Brief —
Would you reproduce the whole listing exactly, minus its images?

Dataset content —

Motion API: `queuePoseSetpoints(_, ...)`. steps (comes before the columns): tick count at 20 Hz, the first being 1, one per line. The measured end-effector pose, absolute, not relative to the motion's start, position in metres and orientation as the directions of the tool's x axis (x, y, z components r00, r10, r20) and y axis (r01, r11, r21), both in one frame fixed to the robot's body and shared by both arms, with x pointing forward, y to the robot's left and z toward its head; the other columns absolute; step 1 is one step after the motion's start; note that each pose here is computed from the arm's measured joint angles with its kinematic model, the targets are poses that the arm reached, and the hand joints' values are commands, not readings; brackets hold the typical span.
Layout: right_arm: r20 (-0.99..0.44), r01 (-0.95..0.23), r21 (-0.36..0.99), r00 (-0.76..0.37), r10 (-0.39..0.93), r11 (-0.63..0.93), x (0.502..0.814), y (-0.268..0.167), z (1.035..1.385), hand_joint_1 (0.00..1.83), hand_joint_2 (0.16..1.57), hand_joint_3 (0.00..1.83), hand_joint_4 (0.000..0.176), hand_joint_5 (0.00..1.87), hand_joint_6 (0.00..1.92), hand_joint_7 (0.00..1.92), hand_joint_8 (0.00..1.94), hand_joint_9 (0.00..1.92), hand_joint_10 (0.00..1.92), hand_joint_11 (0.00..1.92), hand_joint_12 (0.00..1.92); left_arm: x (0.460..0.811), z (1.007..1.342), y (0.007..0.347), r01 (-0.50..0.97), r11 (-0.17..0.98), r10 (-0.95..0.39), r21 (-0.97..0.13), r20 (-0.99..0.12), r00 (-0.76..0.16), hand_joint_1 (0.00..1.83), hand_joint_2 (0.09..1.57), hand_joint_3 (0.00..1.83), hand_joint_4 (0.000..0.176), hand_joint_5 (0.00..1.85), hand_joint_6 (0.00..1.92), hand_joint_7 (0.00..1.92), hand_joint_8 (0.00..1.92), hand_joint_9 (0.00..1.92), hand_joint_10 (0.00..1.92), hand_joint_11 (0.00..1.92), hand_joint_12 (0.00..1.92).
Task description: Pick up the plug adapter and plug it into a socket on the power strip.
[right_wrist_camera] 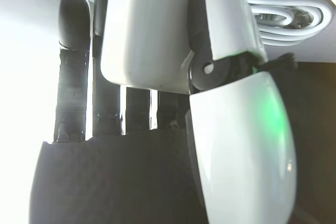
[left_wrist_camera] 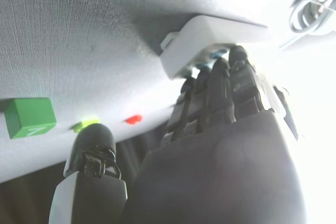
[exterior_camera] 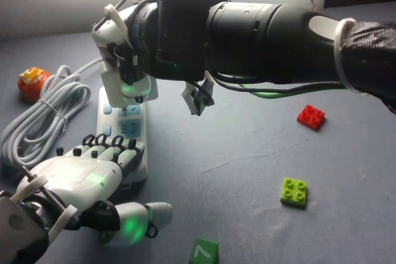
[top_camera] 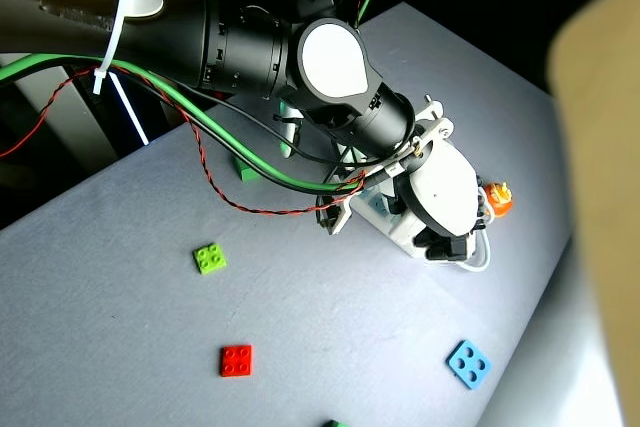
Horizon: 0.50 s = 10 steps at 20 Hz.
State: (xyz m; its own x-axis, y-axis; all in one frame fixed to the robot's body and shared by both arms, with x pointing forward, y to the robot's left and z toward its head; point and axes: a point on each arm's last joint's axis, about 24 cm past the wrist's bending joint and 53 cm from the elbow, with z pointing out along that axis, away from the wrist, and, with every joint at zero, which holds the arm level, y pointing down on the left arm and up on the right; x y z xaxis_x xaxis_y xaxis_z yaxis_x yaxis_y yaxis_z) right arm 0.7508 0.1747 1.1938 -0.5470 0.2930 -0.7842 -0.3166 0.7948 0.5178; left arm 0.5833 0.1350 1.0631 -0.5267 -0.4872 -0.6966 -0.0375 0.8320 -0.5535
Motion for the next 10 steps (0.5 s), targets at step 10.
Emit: queuePoseSetpoints(10,-0.794,-0.32,0.509,-0.533,0.292,0.799,0.7528,0.1731,1.1953,1.34,1.11,0.0,0.0,0.97,0.97,1.06,0.89,0.85,1.13,0.51,1.32,0.5849,1.0641,0.1338,-0.034,0.831,-0.487,-0.556,-0.696,-0.528,0.0,1.23,0.0,0.0,0.02,0.01,0.02,0.01,0.01,0.0,0.0,0.0)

Result of this task —
Motion API: `queuePoseSetpoints(_, ...)`. steps (comes before the columns): tick count at 20 Hz, the first being 1, one per line. The measured end-effector pose, absolute, not relative to the motion's start, position in metres and orientation as the directions of the tool's x axis (x, y, z components r00, r10, r20) and y axis (r01, r11, r21), both in one frame fixed to the robot's body and shared by both arms, with x pointing forward, y to the robot's left and z toward its head; the other columns absolute; step 1 is one step after the motion's start; note that each pose here is computed from the arm's measured joint angles with its kinematic model, the targets are poses that the arm reached, and the hand joints' values are commands, not readings; brackets hold the typical span.
Layout: right_arm: r20 (-0.99..0.44), r01 (-0.95..0.23), r21 (-0.36..0.99), r00 (-0.76..0.37), r10 (-0.39..0.93), r11 (-0.63..0.93), x (0.502..0.814), y (-0.268..0.167), z (1.035..1.385), hand_joint_1 (0.00..1.83), hand_joint_2 (0.16..1.57), hand_joint_3 (0.00..1.83), hand_joint_4 (0.000..0.176), hand_joint_5 (0.00..1.87), hand_joint_6 (0.00..1.92), hand_joint_7 (0.00..1.92), hand_joint_8 (0.00..1.94), hand_joint_9 (0.00..1.92), hand_joint_10 (0.00..1.92), hand_joint_11 (0.00..1.92), hand_joint_12 (0.00..1.92); left_arm: x (0.460..0.811), z (1.007..1.342), y (0.007..0.347), r01 (-0.50..0.97), r11 (-0.17..0.98), r10 (-0.95..0.39), r21 (-0.97..0.13), r20 (-0.99..0.12), r00 (-0.76..0.16), hand_joint_1 (0.00..1.83), hand_joint_2 (0.09..1.57), hand_joint_3 (0.00..1.83), hand_joint_4 (0.000..0.176), hand_joint_5 (0.00..1.85), hand_joint_6 (0.00..1.92), hand_joint_7 (0.00..1.92), hand_joint_8 (0.00..1.92), hand_joint_9 (0.00..1.92), hand_joint_10 (0.00..1.92), hand_joint_11 (0.00..1.92), hand_joint_12 (0.00..1.92).
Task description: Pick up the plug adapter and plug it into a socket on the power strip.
[right_wrist_camera] 
[left_wrist_camera] 
[exterior_camera] 
[top_camera] 
Horizon: 0.50 s = 10 steps at 20 Hz.
State: (xyz m; its own x-axis, y-axis; all in one frame fixed to the robot's body and shared by both arms, with x pointing forward, y to the robot's left and z toward its head; point and axes: a point on each arm's last joint's axis, about 24 cm past the wrist's bending joint and 53 cm from the elbow, with z pointing out along that axis, away from the wrist, and, with every joint at zero, which holds the arm level, y pointing down on the left arm and up on the right; x y z xaxis_x xaxis_y xaxis_z yaxis_x yaxis_y yaxis_z) right arm 0.7508 0.1747 1.1938 -0.5470 0.2930 -0.7842 -0.3166 0.7948 0.5178; left arm 0.5833 0.1350 1.0631 -0.5267 -0.4872 -0.6966 -0.0375 0.8320 -0.5535
Motion for the next 10 steps (0.5 s), targets at step 10.
Emit: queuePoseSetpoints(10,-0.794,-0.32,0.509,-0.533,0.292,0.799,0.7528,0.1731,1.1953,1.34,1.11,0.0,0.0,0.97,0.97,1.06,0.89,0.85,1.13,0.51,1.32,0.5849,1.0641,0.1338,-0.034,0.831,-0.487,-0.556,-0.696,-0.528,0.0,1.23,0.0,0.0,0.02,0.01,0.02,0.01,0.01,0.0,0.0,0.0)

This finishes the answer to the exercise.